## Aim of the exercise
In your reply, repeat the full listing exactly and leave each picture out.
Available data START
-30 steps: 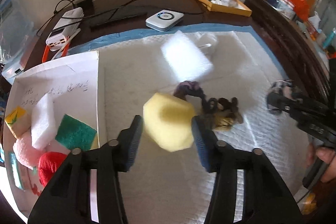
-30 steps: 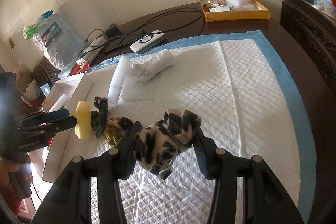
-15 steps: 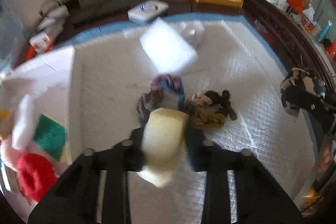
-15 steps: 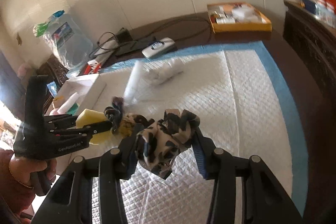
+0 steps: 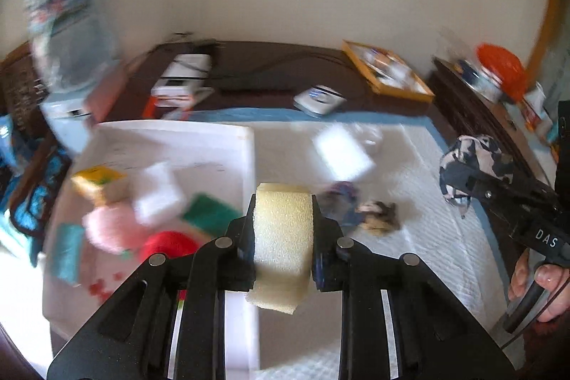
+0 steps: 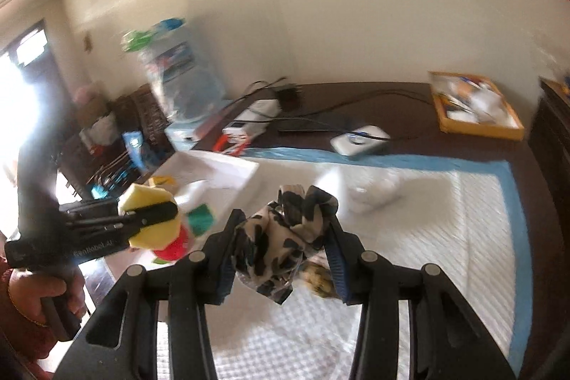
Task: Organize soft objects
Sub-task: 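Carry sponge into white box and open left tool while right releases cloth there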
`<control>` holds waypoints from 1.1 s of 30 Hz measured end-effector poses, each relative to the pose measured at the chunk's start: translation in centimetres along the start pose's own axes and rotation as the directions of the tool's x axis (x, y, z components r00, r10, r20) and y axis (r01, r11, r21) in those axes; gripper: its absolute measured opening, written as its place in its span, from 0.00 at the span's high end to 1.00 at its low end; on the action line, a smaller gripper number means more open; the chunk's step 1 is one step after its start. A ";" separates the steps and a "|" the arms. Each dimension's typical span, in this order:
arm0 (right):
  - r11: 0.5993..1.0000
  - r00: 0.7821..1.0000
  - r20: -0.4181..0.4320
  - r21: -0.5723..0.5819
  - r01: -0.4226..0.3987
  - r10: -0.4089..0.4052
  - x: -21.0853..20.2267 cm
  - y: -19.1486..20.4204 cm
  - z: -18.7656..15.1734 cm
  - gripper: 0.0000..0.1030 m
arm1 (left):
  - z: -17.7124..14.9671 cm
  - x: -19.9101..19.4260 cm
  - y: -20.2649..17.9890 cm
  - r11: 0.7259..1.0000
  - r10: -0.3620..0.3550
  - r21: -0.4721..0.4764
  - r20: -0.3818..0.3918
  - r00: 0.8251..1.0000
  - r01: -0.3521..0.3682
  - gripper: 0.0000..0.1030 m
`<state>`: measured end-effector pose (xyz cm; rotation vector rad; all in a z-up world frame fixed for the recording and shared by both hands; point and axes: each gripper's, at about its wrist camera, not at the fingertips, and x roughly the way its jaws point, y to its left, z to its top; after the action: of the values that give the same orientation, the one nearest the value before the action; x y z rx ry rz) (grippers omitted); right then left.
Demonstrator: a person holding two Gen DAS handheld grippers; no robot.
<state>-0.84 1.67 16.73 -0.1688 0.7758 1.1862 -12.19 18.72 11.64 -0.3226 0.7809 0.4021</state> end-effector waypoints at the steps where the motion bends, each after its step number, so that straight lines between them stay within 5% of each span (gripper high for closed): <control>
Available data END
## Solution
-30 steps: 
-30 steps: 
-15 steps: 
-15 steps: 
+0 steps: 
+0 steps: 
Task: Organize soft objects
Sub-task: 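Carry sponge into white box and open left tool while right releases cloth there
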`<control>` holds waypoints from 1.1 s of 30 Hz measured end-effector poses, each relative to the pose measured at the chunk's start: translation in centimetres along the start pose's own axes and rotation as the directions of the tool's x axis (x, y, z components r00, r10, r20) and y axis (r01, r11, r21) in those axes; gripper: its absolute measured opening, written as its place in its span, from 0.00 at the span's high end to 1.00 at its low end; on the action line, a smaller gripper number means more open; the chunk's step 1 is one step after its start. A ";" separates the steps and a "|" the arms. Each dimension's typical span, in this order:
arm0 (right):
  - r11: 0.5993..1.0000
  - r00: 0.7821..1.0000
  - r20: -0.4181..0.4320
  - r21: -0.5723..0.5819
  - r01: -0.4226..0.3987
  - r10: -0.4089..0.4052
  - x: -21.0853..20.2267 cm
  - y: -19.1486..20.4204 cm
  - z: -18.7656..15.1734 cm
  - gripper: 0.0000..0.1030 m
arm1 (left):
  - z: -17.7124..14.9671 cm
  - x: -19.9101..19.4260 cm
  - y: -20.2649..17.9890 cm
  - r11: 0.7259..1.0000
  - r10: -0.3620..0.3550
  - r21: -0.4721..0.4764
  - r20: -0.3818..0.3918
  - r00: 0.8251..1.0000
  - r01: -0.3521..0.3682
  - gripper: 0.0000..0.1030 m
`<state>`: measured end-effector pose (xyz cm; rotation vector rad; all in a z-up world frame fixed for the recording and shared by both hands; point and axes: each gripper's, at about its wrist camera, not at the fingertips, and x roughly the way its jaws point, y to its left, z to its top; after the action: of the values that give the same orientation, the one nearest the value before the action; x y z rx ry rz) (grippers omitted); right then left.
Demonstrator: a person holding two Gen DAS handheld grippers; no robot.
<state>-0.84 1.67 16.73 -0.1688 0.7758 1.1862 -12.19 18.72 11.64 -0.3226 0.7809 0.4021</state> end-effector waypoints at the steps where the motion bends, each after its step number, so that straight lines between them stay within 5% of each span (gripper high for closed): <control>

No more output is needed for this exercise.